En 1898, sous un Cabinet de tendance plus nettement moderne et occidentale, Okakura ne put s’entendre avec le Département de l’Education publique. Il donna sa démission et fonda, avec quelques-uns de ses collègues et élèves, dans l’un des faubourgs de Tokyo, une Académie privée, le Nippon Bijitsuin (Palais des Beaux-Arts japonais), destiné à devenir ce que n’était plus, à son gré, l’Ecole impériale d’Art de Tokyo, le conservatoire de l’art national.
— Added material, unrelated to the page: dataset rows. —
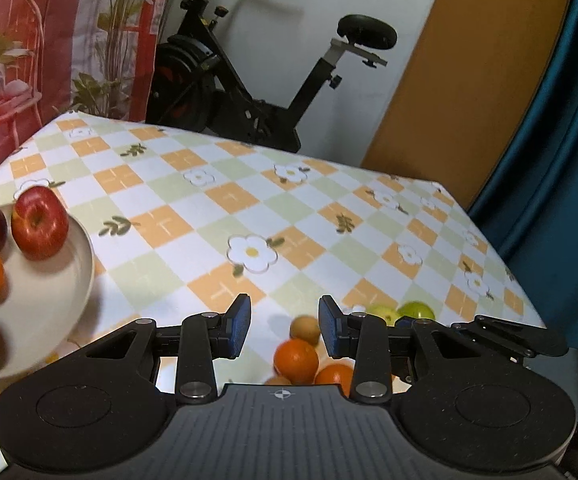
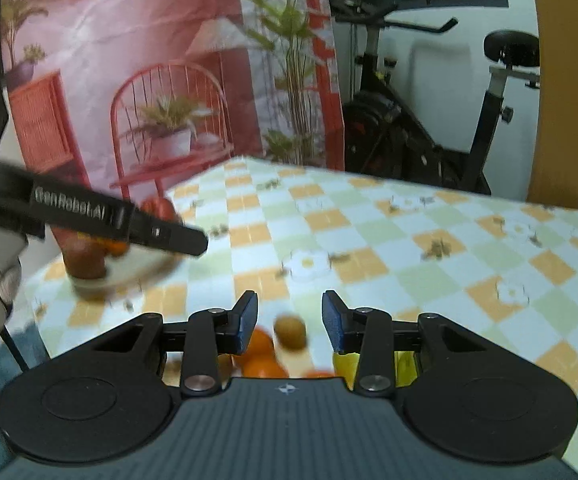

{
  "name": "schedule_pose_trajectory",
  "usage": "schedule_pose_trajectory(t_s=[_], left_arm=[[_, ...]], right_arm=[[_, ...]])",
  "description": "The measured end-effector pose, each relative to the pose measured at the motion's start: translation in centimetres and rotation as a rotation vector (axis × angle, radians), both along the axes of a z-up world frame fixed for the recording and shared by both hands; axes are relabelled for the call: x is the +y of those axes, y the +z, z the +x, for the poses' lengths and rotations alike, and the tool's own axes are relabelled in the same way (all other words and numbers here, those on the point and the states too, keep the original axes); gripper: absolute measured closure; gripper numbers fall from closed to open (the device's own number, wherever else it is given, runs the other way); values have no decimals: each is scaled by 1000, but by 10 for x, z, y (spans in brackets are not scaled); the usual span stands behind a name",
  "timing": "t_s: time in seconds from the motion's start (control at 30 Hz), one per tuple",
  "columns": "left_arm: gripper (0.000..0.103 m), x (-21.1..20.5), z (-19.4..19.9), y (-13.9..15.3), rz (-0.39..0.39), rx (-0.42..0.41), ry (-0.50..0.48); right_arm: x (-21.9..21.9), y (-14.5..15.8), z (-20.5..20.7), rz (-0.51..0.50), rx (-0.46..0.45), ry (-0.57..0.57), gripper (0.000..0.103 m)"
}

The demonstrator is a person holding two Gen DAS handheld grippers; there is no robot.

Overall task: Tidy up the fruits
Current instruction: 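Withdraw the left tool from the plate toward the loose fruits, then lower the left tool onto another orange and close around it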

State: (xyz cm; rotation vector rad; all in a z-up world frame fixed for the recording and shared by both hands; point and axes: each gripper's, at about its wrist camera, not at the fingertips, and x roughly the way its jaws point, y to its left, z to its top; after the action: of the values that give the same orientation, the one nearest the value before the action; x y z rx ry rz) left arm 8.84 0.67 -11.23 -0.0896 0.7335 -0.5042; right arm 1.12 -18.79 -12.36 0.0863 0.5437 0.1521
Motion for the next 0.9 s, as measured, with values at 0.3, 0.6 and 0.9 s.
schedule_pose_trajectory(t_s=[0.3,0.6,0.9], left_arm=[[64,8,-11,-16,14,8,31],[64,7,-12,-21,15,16,36],[64,3,-13,-31,21,40,11]], right_arm=[[7,-17,-8,-30,17,28,63],[24,-26,-9,-59,29,98,63],[23,-34,-6,-56,54,84,63]])
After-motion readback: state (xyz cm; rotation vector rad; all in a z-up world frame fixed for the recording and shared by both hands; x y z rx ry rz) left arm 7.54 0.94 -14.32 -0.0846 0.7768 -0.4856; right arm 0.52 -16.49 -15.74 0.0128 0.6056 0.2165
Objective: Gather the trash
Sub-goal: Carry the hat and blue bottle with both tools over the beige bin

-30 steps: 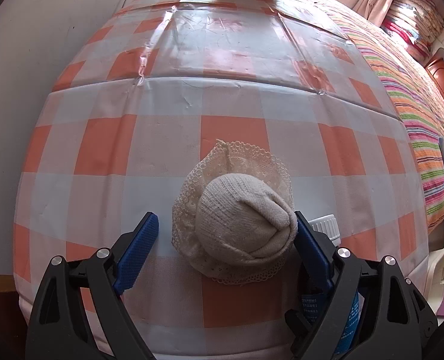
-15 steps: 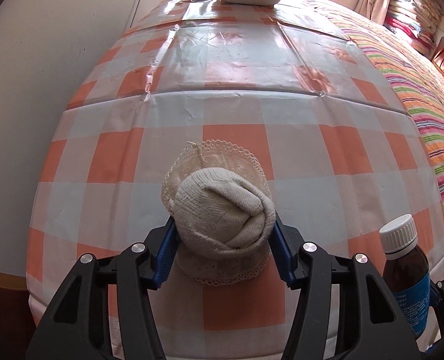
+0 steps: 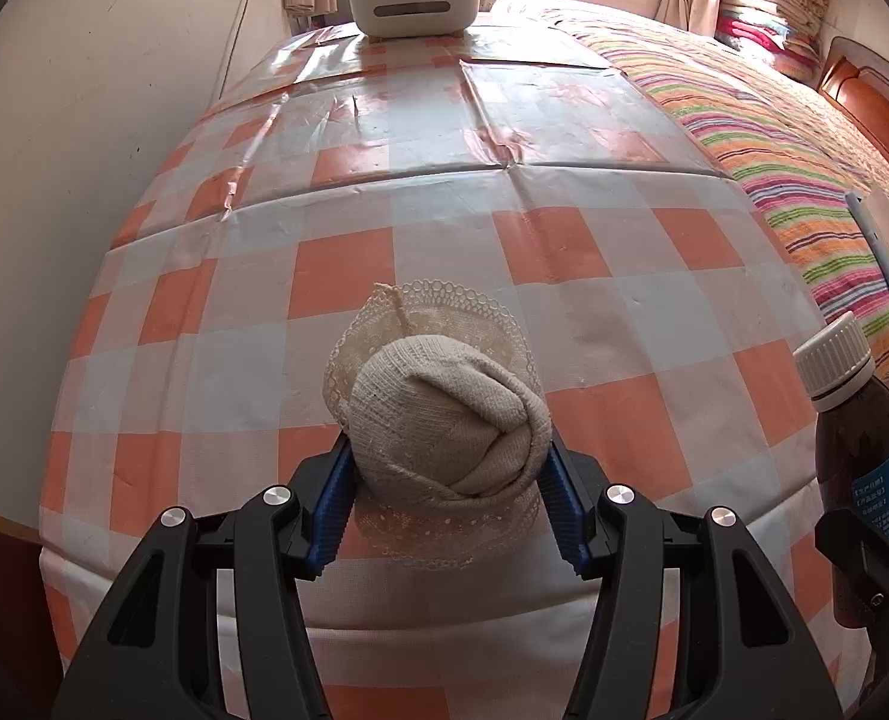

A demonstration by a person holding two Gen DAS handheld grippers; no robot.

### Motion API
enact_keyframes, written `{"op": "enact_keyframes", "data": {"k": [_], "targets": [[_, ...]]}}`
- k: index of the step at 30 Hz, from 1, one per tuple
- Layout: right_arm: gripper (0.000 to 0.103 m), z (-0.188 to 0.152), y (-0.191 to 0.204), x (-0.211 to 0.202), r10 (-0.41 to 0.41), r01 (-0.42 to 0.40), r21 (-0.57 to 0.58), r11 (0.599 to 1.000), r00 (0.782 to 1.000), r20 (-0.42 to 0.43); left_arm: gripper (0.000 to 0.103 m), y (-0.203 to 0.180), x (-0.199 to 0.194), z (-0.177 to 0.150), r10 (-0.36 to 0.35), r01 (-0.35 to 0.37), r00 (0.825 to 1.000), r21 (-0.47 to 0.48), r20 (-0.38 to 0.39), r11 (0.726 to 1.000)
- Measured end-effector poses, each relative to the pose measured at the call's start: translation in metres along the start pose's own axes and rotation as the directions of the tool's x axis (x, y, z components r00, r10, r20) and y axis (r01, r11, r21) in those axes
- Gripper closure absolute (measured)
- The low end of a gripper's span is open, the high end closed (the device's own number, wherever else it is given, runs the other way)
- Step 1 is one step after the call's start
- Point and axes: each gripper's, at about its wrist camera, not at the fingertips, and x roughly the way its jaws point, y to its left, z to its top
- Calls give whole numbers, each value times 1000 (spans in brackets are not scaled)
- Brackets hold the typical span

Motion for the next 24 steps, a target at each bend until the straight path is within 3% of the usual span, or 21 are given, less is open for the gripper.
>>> {"op": "enact_keyframes", "data": {"k": [12, 24], "targets": [[62, -14, -45, -32, -40, 38, 64, 997, 999, 35, 49, -64, -22, -23, -57, 53, 997, 104, 42, 993], [62, -25, -64, -59, -63, 58, 71, 996, 995, 73, 49, -98, -28, -38, -89, 80, 995, 179, 41, 981]]}}
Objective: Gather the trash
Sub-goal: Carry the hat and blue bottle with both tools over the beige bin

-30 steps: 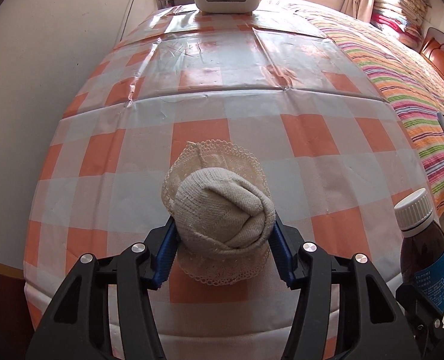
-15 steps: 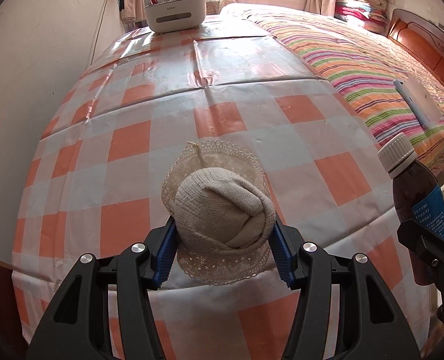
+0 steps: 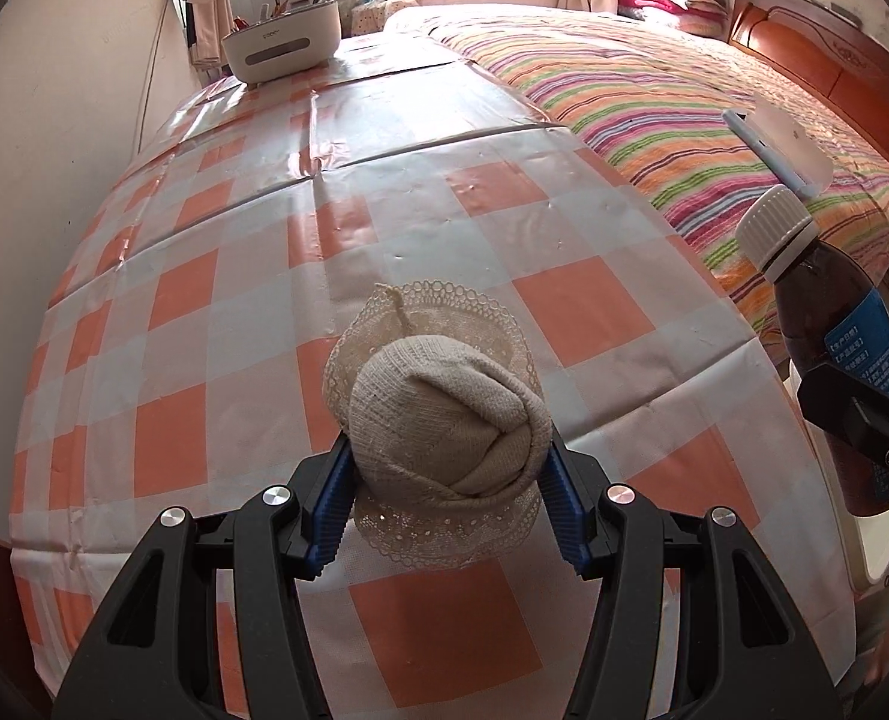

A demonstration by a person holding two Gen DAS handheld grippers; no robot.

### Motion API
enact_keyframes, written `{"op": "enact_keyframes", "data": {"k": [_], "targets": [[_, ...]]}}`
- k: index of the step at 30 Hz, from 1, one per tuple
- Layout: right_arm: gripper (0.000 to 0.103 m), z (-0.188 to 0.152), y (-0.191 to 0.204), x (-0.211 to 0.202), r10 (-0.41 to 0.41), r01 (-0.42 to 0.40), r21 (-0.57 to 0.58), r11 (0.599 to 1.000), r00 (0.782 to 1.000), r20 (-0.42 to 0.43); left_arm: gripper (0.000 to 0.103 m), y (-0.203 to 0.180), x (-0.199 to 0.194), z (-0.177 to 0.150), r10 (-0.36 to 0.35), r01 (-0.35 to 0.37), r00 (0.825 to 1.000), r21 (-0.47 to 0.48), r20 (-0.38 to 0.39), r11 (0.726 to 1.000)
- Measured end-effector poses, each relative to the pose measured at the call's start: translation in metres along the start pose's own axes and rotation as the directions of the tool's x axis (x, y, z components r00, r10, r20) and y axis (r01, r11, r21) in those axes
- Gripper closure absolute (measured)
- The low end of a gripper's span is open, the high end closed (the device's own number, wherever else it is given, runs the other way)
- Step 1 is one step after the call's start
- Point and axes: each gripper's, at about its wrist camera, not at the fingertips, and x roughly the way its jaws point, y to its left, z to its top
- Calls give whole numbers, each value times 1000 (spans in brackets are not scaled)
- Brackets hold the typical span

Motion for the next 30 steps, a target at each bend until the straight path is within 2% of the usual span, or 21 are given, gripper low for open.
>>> {"op": "enact_keyframes", "data": {"k": [14, 30], "targets": [[62, -10, -25, -20, -51, 50, 22, 998, 998, 27, 49, -38, -7, -9, -35, 34, 999, 64, 16, 997], [62, -20, -54, -44, -111, 107, 66, 992, 992, 64, 49, -81, -29, -14, -112, 105, 992, 113, 59, 988]]}}
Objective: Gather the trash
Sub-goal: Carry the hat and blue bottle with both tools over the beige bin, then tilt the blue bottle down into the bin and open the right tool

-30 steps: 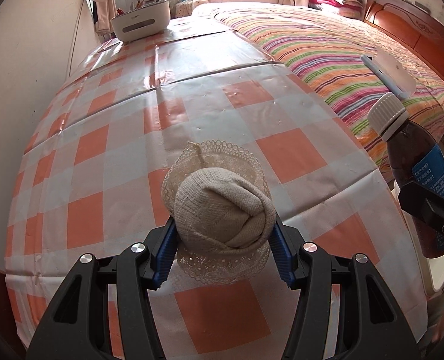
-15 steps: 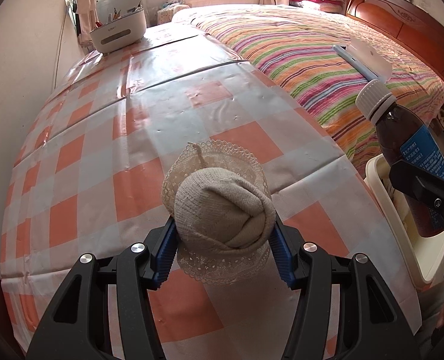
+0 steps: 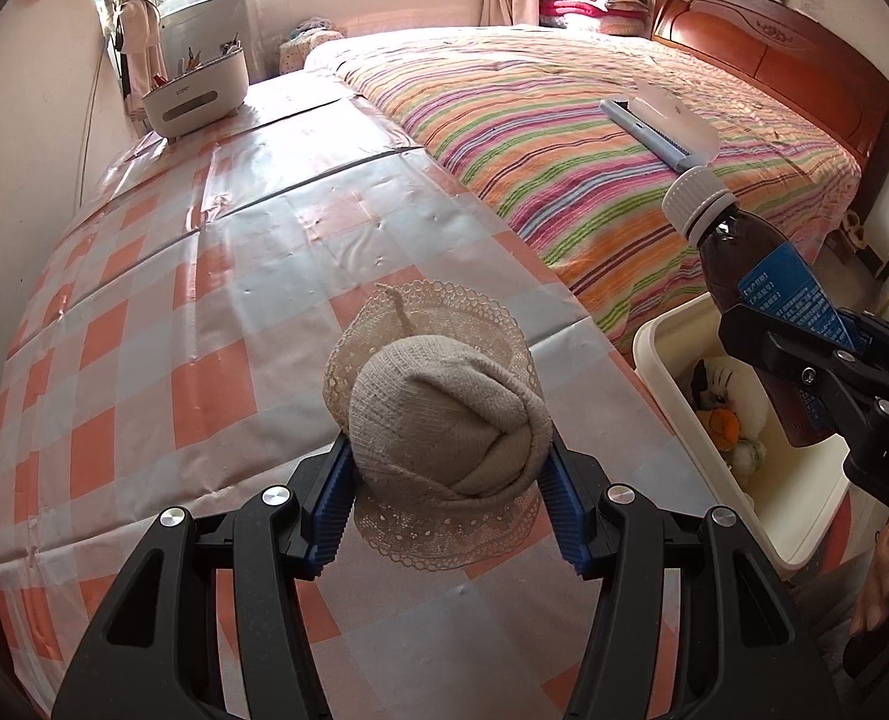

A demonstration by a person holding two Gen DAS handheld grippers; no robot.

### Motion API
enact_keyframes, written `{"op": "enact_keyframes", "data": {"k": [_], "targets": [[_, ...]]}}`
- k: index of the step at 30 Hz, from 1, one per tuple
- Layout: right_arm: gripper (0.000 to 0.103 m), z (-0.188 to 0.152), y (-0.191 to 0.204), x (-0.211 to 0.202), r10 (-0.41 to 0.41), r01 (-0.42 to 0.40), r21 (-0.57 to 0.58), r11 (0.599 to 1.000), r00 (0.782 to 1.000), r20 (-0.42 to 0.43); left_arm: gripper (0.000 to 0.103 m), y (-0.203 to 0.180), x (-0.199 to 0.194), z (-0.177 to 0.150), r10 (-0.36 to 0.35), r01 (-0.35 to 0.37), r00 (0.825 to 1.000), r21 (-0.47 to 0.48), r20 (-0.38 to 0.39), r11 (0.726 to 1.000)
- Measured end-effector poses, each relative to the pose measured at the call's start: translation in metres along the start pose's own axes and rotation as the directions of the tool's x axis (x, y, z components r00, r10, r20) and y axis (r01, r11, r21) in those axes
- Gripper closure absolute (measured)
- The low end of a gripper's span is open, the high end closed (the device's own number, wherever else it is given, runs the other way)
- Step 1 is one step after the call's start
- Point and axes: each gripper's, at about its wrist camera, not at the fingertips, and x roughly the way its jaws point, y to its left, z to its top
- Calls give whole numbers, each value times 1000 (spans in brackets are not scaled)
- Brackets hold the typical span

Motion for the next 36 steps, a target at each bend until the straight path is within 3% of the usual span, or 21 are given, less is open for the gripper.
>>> {"op": "enact_keyframes", "data": {"k": [16, 36], "targets": [[62, -8, -41, -26, -50, 46, 83, 996, 997, 52, 48, -48, -13, 5, -62, 61, 997, 45, 38, 997], [62, -19, -77, -51, -101, 85, 161, 983, 990, 95, 48, -85, -10, 5, -89, 87, 996, 81, 23, 993]]}}
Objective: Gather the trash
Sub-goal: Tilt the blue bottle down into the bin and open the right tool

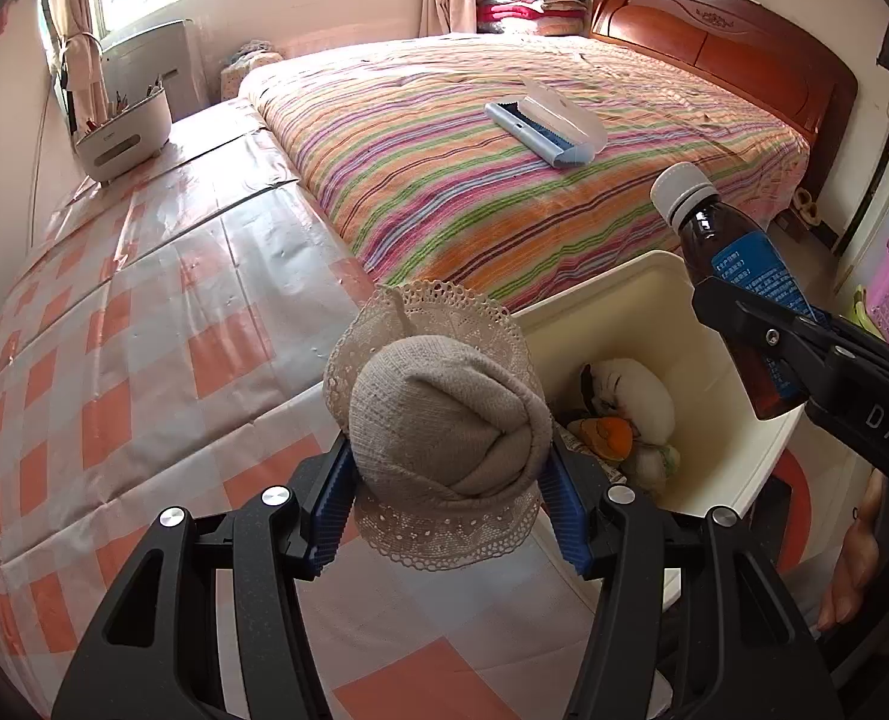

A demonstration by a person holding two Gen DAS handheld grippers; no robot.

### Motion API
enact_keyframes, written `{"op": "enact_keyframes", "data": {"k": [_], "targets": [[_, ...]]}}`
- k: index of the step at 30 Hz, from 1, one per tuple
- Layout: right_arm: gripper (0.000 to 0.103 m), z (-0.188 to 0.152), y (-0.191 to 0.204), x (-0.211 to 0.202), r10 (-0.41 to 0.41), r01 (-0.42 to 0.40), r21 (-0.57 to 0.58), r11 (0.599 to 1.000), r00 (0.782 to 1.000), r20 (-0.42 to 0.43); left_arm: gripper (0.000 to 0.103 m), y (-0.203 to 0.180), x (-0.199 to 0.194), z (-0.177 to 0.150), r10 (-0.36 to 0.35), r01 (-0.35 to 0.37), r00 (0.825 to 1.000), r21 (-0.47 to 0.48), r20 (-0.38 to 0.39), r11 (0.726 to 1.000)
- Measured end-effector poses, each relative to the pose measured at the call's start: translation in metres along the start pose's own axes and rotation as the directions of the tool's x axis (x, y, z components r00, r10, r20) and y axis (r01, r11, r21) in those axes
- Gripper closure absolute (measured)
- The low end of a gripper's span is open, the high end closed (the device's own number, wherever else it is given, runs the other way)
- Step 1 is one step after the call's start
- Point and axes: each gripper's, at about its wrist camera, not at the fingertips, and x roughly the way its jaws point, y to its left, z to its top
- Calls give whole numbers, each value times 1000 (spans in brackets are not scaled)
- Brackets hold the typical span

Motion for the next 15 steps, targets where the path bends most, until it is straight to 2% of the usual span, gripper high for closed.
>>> {"op": "enact_keyframes", "data": {"k": [15], "targets": [[62, -2, -12, -5, -8, 8, 30, 1000, 1000, 11, 48, -18, 10, 2, -26, 26, 999, 12, -19, 1000]]}}
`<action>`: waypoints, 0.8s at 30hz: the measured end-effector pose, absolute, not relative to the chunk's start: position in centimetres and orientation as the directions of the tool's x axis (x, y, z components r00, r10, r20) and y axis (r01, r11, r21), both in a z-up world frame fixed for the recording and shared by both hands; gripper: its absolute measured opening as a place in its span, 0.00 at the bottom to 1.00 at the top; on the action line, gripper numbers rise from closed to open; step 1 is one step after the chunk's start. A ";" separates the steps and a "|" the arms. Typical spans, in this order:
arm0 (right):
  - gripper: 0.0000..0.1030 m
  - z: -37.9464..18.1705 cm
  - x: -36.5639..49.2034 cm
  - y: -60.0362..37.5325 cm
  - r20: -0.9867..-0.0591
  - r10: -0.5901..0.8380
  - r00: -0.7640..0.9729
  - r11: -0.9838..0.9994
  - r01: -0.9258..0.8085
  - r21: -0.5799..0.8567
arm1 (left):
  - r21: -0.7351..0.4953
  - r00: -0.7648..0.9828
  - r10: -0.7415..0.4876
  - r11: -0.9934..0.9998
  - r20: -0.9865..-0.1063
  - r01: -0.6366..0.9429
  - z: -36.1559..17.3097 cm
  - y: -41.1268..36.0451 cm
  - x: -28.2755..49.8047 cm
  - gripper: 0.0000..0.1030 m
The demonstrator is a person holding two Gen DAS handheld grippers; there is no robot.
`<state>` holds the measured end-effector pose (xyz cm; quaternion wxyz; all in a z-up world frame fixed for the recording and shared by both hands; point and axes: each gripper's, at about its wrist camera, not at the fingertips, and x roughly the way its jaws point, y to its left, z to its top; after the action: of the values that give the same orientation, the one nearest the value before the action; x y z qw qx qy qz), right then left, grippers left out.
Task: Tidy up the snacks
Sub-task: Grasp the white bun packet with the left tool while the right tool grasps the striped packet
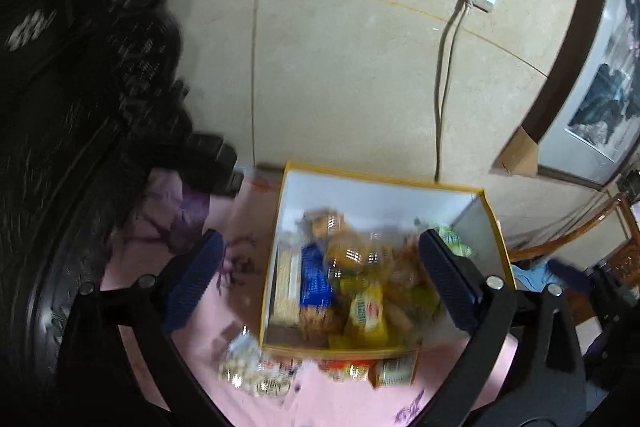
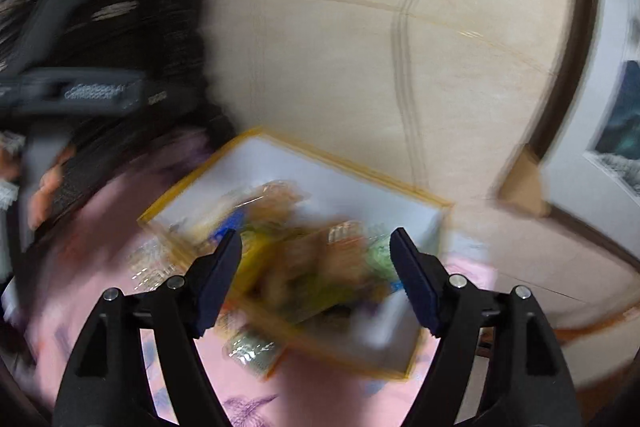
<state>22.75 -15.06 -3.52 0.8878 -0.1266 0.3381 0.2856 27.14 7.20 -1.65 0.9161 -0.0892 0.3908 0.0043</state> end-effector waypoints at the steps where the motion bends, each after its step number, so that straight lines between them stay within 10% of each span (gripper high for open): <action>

En même temps était créée, par un certain nombre de peintres de l’Ecole nationale, la « Société des peintres japonais, » dont le prince Nijo, oncle de la présente Impératrice, était nommé président, et Okakura vice-président.

En 1902, Okakura fut appelé aux Etats-Unis pour y organiser, au musée de Boston (Massachusetts), la collection des œuvres d’art japonaises qui y avaient été recueillies par Ernest F. Fenellosa, et dont il devint, après ce dernier, le directeur.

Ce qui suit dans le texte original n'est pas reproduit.